“I don’t invent anything, I think, I have never invented anything, altered – yes, invented – no.” These words of the Austrian author Thomas Bernhard point to a phenomenon that has always been a topic of discussion amongst researchers into his life and work. Few other Austrian authors in recent decades have invited such an obvious connection between biography and literature. At the same time the moment of creative stylisation indicates that the relationship between these two areas is one of complicated transformation.

Photograph: Thomas Bernhard Jahrbuch 2004.
Eds. Huber, Martin; Mittermayer, Manfred;
Schmidt-Dengler, Wendelin; Vidulic, Svjetlan Lacko
The Thomas Bernhard Archive, founded in 2001 to enable research into the author’s literary remains and unpublished works, provides the foundation both for the current 22-volume Suhrkamp edition of Bernhard’s complete works, begun in 2003, and for a first complete biography. The Bernhard Archive, housed in the Villa Stonborough-Wittgenstein in Gmunden, Upper Austria, contains large amounts of typescripts, early drafts and final versions of Bernhard’s works, as well as a large number of private documents made available for research. A large portion of his correspondence, originally part of the family’s private archive, is also to be found there – particularly letters to and from publishers and theatres. Their importance for research into the genesis and chronology of Bernhard’s texts, as well as into the interpretation of his work and his biography, cannot be emphasized enough.
The exhibition “Thomas Bernhard: Essential Companions and Legacy”, conceived by Martin Huber and Manfred Mittermayer, which was first shown in the Austrian National Library in Vienna in 2001 and has since successfully toured several countries, represented the first thorough exploration of the connection between the literary and “real” reality that characterizes Bernhard’s writing. Whilst taking the due care necessary when reconstructing the application of real experiences to literature, the research for this exhibition confirmed one basic insight: There are undeniable parallels between Bernhard’s biography and his texts.

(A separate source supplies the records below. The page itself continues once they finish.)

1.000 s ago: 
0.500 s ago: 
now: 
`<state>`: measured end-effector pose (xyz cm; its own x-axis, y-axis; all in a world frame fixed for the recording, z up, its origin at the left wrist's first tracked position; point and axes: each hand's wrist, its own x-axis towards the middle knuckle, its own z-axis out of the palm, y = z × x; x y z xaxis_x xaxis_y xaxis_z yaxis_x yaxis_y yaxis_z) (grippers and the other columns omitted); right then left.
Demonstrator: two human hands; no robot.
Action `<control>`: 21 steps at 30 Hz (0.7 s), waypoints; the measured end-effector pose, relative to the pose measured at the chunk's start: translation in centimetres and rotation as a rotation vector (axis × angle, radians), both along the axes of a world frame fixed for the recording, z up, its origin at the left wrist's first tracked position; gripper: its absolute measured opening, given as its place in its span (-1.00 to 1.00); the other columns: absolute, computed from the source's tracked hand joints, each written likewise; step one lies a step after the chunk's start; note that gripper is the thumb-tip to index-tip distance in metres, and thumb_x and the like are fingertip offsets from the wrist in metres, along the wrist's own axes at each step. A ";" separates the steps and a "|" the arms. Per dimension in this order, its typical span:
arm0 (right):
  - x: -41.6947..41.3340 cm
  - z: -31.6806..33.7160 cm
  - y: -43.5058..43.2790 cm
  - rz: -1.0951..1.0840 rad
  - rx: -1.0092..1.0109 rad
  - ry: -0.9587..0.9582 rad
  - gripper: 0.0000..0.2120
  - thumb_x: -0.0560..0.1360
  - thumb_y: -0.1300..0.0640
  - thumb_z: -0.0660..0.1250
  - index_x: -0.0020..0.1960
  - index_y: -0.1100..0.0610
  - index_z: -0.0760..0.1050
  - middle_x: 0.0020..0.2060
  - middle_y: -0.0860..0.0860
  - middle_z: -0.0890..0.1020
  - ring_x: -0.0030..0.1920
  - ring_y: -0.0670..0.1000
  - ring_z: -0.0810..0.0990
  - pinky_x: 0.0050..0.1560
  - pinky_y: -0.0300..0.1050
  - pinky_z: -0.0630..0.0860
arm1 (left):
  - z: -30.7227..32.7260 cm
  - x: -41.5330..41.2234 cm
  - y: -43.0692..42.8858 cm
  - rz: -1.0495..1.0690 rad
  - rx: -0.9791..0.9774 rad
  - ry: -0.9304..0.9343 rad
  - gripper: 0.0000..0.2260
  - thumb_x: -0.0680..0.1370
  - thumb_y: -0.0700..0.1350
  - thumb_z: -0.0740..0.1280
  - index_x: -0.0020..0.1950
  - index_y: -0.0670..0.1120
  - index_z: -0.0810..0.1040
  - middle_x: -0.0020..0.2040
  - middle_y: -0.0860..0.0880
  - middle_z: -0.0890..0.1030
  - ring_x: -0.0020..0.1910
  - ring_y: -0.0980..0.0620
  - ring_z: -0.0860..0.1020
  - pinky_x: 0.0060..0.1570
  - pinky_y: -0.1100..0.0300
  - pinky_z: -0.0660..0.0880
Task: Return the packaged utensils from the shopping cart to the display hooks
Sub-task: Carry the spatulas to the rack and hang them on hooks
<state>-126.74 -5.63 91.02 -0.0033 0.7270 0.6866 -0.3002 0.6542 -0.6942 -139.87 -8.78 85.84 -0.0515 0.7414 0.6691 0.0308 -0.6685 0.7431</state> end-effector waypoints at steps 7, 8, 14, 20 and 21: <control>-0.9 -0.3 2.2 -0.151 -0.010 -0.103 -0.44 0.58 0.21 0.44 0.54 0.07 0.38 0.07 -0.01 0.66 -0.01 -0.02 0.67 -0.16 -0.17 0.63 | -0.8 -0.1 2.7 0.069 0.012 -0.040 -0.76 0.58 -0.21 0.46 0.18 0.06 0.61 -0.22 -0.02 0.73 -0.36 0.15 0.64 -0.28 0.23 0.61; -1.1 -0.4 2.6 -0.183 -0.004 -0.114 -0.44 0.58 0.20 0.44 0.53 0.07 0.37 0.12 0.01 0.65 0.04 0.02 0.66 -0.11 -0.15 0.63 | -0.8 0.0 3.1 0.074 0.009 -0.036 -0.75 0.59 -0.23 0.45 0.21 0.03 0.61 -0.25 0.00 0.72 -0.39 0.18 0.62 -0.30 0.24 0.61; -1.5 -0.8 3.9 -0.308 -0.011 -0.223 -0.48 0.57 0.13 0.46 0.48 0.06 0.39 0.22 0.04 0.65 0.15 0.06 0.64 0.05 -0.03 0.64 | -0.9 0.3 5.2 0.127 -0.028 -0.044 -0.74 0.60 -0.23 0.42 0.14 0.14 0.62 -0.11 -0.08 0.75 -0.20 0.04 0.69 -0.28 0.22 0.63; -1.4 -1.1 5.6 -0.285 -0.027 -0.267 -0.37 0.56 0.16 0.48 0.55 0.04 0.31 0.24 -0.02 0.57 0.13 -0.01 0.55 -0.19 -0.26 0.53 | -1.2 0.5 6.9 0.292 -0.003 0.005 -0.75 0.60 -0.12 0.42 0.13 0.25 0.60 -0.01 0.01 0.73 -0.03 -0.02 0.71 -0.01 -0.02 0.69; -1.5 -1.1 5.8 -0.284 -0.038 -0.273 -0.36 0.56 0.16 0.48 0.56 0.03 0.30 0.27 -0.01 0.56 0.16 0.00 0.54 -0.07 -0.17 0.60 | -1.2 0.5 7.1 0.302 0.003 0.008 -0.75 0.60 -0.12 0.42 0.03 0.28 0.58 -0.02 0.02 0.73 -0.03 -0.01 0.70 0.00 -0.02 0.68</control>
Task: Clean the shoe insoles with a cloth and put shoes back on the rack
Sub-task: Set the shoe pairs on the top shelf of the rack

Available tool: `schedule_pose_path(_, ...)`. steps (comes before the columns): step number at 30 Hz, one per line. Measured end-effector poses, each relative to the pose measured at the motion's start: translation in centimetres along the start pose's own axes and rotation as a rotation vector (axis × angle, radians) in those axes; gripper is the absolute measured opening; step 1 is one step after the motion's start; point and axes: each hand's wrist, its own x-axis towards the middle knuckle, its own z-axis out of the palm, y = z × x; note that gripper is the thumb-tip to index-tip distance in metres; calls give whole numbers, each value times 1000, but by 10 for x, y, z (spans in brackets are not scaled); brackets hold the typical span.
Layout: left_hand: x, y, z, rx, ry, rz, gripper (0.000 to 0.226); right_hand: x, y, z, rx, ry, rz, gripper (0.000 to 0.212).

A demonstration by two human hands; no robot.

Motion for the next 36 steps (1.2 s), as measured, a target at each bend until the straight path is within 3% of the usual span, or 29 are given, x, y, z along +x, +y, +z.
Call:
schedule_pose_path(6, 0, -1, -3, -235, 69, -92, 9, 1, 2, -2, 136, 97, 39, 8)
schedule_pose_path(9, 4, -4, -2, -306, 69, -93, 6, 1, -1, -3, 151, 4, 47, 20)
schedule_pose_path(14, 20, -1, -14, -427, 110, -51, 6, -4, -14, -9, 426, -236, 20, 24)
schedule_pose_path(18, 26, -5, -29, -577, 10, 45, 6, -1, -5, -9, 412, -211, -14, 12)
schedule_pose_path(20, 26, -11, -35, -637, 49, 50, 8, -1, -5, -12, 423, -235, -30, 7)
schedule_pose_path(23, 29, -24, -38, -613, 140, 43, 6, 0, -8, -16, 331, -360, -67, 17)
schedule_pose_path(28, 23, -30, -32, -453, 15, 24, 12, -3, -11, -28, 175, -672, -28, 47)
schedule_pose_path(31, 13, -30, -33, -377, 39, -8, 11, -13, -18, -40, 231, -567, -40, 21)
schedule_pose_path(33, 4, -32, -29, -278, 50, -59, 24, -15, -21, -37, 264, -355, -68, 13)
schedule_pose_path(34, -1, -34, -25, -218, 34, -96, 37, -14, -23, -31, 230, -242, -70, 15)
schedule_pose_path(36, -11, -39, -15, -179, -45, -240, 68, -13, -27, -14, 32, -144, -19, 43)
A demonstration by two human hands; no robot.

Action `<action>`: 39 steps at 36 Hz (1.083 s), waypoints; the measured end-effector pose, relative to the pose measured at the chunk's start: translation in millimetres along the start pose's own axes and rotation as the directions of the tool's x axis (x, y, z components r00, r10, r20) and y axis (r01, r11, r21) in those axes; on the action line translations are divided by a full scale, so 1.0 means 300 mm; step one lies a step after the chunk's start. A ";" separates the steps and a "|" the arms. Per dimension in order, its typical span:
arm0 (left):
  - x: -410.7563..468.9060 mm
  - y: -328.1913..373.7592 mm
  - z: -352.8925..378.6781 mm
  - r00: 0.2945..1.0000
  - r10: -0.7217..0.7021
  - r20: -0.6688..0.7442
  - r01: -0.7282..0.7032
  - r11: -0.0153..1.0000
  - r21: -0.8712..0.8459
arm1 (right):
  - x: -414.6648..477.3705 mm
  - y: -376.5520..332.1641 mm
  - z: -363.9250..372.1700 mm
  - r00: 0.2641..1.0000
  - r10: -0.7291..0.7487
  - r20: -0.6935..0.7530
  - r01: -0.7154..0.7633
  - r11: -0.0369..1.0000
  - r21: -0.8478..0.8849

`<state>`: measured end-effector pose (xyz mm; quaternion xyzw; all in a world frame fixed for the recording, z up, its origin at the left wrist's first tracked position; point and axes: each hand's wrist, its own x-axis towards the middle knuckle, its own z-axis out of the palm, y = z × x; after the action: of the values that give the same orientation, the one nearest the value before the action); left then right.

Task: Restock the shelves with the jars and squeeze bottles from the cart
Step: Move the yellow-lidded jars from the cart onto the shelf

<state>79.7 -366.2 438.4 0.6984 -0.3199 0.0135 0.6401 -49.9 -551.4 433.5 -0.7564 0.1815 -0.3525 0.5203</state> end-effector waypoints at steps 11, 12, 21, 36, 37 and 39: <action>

The planned Thomas Bernhard biography aims to provide new insights into the author’s life and work through detailed study and presentation of the archival material, but without turning a blind eye to the element of self-presentation which played such an important role in Bernhard’s public appearances and reputation. Above all, the biography will contain reflections on the connection between the events experienced by Bernhard in real life and those he wrote about in his literary works, on the possibilities and the limitations of drawing parallels between the two areas of biography and literature. One should not forget that Bernhard attempted a detailed portrayal of his own “biography” (as he himself put it) in the form of five autobiographical novels, which researchers have always seen as a mixture of poetry and truth.